__ABOUT THIS EXERCISE__: Find the word "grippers" in the listing; pull out each line holding it.
Start of SOURCE MATERIAL
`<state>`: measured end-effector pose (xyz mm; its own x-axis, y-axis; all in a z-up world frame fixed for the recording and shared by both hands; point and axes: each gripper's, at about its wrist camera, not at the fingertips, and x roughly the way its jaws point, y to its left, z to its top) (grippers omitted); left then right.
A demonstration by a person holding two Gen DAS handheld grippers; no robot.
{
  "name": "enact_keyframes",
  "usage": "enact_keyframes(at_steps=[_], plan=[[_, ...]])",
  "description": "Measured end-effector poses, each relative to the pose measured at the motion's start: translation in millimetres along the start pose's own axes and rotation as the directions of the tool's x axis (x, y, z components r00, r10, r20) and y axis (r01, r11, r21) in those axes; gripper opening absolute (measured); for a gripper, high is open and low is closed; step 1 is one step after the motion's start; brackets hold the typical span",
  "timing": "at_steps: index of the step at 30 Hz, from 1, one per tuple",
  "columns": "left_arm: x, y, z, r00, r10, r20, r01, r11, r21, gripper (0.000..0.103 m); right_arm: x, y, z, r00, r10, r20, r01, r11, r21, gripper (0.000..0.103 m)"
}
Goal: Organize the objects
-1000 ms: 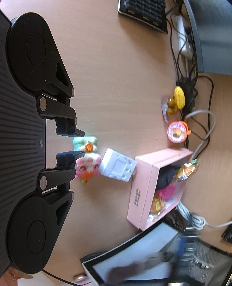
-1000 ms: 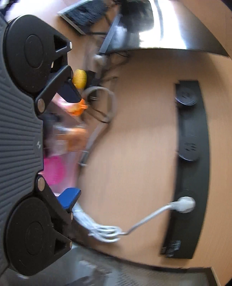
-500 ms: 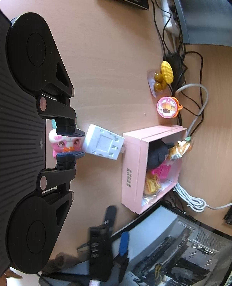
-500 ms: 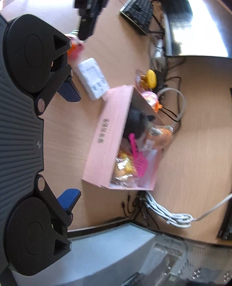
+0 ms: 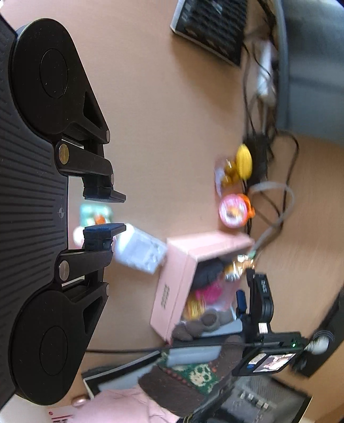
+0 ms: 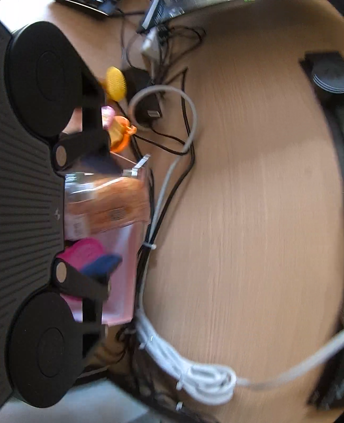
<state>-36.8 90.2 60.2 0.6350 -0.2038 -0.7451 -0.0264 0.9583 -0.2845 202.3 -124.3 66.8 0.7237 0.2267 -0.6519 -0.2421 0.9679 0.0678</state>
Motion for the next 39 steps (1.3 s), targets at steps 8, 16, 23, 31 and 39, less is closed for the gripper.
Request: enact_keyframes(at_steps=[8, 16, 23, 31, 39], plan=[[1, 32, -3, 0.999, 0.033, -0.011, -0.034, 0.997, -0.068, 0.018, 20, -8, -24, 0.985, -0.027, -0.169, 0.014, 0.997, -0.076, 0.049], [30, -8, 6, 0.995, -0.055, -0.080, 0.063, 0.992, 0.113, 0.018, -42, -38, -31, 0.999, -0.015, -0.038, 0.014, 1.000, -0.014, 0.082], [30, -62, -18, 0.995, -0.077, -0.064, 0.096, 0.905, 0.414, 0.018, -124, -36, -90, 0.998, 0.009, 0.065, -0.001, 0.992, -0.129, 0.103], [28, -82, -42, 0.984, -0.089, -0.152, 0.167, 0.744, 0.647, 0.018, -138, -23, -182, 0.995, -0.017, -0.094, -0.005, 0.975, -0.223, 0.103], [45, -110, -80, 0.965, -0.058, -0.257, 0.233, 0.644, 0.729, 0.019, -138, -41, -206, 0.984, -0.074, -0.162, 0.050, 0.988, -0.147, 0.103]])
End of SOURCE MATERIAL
__SOLUTION TO THE EXERCISE__:
`<state>`: measured end-effector pose (xyz mm; its own x-axis, y-axis; all in a z-up world frame fixed for the recording and shared by both hands; point and axes: each gripper's, at about its wrist camera, not at the fingertips, and x roughly the way its jaws point, y to its left, z to its top) (grippers omitted); left then right.
A demonstration by a person holding two Gen DAS handheld grippers; no robot.

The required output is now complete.